Every line of the material must be restated exactly, though not its pictures.
START Given material
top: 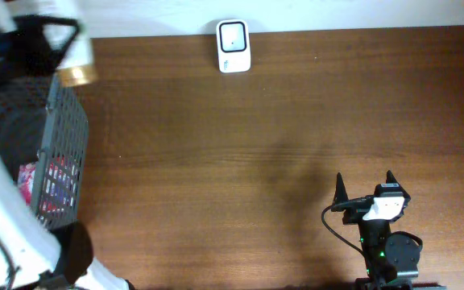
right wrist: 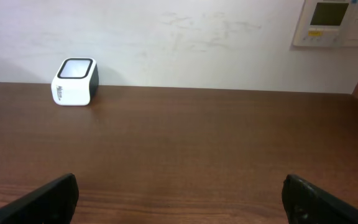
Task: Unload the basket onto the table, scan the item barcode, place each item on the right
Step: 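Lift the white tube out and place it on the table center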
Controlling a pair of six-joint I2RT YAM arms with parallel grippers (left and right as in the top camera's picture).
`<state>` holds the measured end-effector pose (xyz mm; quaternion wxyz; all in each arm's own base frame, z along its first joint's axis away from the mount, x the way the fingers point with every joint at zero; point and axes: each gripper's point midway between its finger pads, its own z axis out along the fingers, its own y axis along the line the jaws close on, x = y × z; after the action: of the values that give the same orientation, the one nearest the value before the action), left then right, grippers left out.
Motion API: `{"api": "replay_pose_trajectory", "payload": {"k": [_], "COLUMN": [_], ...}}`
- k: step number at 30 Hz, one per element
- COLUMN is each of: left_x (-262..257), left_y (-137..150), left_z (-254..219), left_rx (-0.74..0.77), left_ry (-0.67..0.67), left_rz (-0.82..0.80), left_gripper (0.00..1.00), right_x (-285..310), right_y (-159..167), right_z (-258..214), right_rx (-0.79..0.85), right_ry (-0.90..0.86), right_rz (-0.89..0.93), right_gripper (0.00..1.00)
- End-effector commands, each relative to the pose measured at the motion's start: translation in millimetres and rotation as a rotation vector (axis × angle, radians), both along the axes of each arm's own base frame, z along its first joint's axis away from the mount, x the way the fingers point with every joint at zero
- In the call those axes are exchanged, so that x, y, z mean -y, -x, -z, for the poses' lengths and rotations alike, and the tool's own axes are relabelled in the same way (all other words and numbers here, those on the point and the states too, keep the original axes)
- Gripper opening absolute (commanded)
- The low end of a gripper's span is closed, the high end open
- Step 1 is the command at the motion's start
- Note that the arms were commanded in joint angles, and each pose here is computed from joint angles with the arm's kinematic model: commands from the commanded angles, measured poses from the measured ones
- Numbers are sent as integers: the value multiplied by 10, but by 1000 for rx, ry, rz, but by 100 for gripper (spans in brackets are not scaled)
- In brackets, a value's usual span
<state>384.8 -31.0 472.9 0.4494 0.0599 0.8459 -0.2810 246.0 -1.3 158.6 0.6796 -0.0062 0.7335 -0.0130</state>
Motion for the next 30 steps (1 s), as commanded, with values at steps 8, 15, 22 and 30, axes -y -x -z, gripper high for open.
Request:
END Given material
Response area
top: 
right wrist: 
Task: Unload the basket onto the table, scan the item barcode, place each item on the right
Step: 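Lift the white tube out and place it on the table center
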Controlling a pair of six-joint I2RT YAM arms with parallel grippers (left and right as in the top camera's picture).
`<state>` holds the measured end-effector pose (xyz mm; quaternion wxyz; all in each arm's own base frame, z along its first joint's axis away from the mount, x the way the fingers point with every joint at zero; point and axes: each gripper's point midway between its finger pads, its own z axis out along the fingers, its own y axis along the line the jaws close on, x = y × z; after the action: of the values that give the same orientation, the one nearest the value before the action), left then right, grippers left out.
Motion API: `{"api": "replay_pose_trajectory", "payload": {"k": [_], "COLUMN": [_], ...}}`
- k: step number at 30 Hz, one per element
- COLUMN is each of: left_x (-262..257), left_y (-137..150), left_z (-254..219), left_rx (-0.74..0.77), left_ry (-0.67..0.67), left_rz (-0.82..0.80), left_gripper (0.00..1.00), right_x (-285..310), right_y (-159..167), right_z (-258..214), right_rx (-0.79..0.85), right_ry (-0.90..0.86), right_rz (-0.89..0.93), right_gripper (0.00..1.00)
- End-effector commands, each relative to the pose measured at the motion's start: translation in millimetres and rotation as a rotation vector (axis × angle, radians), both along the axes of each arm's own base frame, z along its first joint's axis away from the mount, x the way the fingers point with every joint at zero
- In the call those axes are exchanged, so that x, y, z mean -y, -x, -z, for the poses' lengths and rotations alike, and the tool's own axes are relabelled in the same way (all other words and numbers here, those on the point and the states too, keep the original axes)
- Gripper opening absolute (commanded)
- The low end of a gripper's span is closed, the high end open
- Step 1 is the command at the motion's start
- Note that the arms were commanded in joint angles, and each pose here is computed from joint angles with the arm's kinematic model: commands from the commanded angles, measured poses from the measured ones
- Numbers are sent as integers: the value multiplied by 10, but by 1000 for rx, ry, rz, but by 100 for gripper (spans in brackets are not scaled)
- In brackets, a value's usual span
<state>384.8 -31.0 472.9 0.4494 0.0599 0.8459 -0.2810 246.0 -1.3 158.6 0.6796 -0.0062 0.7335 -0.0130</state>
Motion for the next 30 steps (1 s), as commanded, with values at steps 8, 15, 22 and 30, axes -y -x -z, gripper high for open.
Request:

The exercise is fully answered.